Where a line of the entries below includes the string "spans", count it. Give only the resulting number.

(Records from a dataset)
+--

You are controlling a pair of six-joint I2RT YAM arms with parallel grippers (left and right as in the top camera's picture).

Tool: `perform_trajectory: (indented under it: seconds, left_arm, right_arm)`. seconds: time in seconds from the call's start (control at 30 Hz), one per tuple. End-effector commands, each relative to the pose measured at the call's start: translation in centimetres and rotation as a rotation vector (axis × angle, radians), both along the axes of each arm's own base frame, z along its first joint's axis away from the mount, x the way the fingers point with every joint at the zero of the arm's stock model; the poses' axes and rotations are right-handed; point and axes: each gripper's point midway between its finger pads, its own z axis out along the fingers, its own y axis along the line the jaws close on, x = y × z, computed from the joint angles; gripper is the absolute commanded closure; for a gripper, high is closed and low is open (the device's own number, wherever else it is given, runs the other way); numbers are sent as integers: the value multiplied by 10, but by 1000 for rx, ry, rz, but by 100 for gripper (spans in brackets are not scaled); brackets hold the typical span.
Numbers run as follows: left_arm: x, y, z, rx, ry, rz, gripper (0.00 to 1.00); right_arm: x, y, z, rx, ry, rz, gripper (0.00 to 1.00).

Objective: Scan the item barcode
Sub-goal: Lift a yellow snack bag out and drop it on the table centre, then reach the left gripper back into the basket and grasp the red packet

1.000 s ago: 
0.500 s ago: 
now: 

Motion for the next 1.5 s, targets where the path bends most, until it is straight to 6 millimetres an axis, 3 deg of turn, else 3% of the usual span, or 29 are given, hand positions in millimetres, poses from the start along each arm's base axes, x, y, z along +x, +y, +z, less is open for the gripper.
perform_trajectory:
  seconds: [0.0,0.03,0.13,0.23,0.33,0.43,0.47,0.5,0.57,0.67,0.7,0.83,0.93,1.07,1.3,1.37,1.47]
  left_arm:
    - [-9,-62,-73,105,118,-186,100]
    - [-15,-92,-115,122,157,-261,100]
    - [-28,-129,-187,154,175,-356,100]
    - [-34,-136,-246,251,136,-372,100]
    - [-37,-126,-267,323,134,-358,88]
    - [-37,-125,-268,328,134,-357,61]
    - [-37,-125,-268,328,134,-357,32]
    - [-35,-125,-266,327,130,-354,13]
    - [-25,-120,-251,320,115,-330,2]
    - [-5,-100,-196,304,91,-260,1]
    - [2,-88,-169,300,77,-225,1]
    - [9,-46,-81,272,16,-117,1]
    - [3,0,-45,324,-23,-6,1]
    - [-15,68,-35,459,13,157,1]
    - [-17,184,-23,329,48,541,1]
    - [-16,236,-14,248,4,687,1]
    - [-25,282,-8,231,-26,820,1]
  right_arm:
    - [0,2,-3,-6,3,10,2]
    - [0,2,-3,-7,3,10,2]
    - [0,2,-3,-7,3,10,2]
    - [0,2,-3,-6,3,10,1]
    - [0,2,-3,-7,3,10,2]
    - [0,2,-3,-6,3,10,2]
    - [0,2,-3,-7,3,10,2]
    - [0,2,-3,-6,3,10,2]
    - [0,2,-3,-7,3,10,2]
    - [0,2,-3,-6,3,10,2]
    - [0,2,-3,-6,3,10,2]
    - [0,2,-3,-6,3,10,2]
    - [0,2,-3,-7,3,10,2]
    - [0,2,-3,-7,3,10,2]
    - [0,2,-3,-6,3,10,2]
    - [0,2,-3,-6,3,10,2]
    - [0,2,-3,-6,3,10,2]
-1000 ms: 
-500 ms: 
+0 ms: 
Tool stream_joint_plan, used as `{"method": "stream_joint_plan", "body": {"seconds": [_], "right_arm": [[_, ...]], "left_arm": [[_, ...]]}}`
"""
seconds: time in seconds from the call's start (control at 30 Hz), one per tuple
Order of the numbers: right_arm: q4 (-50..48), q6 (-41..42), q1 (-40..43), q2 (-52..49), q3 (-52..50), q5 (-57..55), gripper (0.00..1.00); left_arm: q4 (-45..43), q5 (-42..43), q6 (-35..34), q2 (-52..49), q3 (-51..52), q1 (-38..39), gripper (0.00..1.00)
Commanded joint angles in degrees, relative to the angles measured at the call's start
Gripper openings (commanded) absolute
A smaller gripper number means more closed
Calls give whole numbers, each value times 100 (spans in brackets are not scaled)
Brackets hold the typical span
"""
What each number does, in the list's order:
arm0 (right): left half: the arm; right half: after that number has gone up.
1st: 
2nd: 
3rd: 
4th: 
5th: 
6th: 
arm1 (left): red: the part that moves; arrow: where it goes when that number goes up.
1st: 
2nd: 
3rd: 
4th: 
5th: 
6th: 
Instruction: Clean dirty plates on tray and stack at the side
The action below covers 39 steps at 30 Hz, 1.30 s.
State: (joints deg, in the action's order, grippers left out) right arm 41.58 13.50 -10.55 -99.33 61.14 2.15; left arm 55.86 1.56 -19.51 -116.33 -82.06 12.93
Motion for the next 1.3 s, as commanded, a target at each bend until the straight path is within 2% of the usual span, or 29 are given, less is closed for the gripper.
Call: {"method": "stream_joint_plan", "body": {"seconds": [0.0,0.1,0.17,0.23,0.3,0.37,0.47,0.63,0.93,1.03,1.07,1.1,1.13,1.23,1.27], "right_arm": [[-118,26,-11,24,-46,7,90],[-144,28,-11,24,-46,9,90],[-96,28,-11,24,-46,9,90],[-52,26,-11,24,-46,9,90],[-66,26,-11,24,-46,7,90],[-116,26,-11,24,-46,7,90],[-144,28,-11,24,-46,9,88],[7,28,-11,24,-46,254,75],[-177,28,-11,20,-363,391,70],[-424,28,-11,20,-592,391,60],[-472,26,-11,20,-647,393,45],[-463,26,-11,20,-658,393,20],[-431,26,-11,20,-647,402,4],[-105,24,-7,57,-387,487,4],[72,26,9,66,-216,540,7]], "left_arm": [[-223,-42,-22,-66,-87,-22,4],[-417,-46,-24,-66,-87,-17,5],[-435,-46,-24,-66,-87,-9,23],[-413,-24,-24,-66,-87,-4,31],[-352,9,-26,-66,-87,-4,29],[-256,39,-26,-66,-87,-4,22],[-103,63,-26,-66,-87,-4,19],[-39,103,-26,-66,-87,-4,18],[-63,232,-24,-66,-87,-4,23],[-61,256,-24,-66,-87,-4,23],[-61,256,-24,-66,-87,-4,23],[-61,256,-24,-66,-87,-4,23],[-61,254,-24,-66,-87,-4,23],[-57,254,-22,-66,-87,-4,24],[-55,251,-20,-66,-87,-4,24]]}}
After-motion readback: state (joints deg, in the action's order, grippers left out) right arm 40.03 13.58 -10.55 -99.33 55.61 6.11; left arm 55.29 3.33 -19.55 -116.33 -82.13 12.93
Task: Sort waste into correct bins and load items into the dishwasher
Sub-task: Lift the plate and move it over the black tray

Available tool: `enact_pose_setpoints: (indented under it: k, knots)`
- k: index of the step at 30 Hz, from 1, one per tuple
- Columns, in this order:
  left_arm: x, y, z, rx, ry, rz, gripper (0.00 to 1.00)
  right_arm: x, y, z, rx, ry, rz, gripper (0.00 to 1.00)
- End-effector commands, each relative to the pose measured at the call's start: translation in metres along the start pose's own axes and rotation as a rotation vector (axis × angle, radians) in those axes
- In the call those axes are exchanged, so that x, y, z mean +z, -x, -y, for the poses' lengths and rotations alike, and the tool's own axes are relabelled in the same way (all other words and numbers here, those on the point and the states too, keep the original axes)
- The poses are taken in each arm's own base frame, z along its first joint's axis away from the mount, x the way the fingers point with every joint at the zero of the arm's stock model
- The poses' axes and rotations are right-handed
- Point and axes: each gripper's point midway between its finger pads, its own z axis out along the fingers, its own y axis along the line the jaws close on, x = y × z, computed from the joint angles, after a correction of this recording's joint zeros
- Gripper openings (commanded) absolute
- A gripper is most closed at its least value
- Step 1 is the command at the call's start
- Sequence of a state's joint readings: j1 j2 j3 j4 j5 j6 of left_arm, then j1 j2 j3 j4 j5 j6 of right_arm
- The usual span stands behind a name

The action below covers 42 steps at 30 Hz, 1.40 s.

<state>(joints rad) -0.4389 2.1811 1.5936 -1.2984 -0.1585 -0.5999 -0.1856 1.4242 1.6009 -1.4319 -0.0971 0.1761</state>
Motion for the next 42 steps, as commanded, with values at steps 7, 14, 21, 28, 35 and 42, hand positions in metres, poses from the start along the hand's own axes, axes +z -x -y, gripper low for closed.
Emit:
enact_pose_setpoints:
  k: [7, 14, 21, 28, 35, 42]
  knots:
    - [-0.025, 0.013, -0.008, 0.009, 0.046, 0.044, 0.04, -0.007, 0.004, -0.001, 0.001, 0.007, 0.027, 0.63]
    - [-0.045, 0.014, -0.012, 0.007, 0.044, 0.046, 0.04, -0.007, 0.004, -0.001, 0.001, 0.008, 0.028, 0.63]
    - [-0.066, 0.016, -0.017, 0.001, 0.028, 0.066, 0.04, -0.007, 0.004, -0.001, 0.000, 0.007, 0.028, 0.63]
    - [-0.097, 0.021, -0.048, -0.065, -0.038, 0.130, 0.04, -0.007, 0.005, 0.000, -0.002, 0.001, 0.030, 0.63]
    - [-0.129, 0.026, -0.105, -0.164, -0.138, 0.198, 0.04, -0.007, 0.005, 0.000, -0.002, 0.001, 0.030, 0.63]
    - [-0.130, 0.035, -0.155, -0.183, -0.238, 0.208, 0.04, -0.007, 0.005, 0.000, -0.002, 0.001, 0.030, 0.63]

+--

Exercise solution: 2